I wish to share with you my views concerning the size and functions of the Zambian government following President Rupiah Banda’s announcement of his bloated 22-member Cabinet, many of the portfolios having 2 Deputy Ministerial sinecures. These portfolios are as follows:

  1. Minister of Justice;
  2. Minister of Defence;
  3. Minister of Finance and National Planning;
  4. Minister of Home Affairs;
  5. Minister of Health;
  6. Minister of Foreign Affairs;
  7. Minister of Agriculture and Cooperatives;
  8. Minister of Local Government and Housing;
  9. Minister of Gender and Development;
  10. Minister of Commerce, Trade and Industry;
  11. Minister of Communication and Transport;
  12. Minister of Community Development and Social Services;
  13. Minister of Education;
  14. Minister of Energy and Water Development;
  15. Minister of Information and Broadcasting Services;
  16. Minister of Labour and Social Security;
  17. Minister of Lands;
  18. Minister of Mines and Mineral Development;
  19. Minister of Science, Technology and Vocational Training;
  20. Minister of Sport, Youth and Child Development;
  21. Minister of Tourism, Environment and Natural Resources; and
  22. Minister of Works and Supply.

I believe a radical and fundamental reduction in the size of a national government is the only viable means by which a country can save public resources and ultimately pay off a good portion of the national debt, reduce taxes and interest rates to stimulate its national economy and job creation, improve infrastructure in both urban and rural areas, enhance safety and security in local communities, and provide adequately for the needs of education, public health, civil servants, and civil service retirees.

Tanzi and Schuknecht (1998:20), on the basis of a series of empirical studies, have, for instance, found that “countries with ‘small’ governments can provide essential services and minimum social safety nets while avoiding the disincentive effects caused by high taxes and large-scale redistribution on growth, employment, and welfare.”

Government Size versus Economic Growth

The size of a country’s government can have a significant effect on the level of its economic growth. As Barro, Gwartney and others, Smith, and the World Bank have found, there is a correlation between an expansion in the size of a government (reflected by an increase in its expenditures) and a decline in private investment and economic growth.

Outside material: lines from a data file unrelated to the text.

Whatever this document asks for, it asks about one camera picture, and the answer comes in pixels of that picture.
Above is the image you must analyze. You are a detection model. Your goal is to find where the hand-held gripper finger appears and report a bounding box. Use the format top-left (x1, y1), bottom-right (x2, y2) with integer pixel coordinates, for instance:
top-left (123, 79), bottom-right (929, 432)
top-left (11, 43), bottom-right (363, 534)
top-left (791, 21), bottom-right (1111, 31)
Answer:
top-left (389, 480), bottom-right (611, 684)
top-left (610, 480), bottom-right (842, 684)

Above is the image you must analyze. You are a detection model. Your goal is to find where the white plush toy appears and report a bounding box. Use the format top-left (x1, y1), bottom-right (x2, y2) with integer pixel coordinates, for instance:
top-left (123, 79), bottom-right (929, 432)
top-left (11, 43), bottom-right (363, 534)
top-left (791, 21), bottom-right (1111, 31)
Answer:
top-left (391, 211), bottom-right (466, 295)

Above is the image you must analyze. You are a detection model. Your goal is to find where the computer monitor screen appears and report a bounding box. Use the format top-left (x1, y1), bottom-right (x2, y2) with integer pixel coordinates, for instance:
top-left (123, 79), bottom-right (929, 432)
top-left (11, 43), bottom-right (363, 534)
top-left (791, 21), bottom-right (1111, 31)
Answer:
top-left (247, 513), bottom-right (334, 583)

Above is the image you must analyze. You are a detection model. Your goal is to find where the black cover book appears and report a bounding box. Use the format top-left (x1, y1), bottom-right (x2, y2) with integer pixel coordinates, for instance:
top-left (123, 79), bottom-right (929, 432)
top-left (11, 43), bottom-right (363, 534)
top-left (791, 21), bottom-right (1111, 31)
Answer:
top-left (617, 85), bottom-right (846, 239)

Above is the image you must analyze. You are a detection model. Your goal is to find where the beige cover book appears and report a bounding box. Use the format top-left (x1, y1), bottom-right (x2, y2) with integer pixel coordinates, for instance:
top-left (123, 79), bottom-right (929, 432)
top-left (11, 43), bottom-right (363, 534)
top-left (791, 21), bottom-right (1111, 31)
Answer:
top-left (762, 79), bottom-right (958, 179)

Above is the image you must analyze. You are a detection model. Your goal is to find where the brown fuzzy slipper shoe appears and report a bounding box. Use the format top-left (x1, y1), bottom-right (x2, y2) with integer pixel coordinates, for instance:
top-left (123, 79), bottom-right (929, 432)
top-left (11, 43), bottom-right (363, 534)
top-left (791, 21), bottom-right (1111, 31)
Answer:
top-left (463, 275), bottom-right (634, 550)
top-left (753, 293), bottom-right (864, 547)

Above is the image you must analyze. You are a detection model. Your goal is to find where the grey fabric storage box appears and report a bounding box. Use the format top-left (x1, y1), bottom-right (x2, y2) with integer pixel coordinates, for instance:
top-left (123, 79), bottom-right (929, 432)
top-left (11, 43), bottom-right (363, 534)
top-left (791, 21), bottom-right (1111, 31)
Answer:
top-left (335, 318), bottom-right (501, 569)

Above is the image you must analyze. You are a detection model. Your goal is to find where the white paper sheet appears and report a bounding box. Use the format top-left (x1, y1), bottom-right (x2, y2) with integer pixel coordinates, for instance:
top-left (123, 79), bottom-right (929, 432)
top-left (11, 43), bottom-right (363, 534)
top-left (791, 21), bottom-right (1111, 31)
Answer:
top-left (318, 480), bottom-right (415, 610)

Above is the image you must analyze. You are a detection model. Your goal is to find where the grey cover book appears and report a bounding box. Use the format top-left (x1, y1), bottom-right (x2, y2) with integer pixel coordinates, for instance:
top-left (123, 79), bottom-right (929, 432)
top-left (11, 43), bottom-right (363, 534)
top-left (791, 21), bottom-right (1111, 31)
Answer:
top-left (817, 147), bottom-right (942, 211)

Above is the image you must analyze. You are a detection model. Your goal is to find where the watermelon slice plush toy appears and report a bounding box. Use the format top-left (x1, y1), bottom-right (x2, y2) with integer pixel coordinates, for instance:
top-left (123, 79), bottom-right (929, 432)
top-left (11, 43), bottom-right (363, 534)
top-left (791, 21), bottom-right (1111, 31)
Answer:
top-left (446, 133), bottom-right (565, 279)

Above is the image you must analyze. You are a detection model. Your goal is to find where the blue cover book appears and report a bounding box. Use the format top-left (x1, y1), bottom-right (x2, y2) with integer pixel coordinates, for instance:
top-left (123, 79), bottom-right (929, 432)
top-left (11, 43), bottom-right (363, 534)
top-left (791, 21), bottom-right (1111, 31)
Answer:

Gwartney and others, in a study designed to examine the impact of an expansion in the size of a country’s government on economic growth, have, for example, found that:

  1. An excessively large national government can have a negative effect on economic growth. Grossman, among other researchers, has found a similar correlation in his study of the U.S. government: “there [is] … indeed a negative relationship between growth in government and the rate of economic growth.”
  2. As a government grows in size, it crowds out investment, leads to a decline in productivity growth and contributes to a slowdown in the growth rate of its real gross domestic product (GDP). Similarly, Smith has found that “economies with large public sectors grow more slowly and suffer high rates of unemployment than those where this is not the case.”
  3. An increase of 10 percentage points in government expenditure as a share of a country’s GDP is associated with a decline of approximately 1 percentage point in the growth rate of real GDP. Barro has also found that a 1 percentage point rise in the share of government consumption in GDP is associated with a 0.14 percentage point retardation in the rate of growth of real GDP per head of population. Folster and Henrekson have found a similar correlation. And
  4. From 1980 to 1995, the world’s 5 fastest-growing economies—that is, South Korea, Thailand, Taiwan, Singapore, and Hong Kong—had total government xpenditures averaging 20.1% of GDP, and was less than half the average of ECD countries.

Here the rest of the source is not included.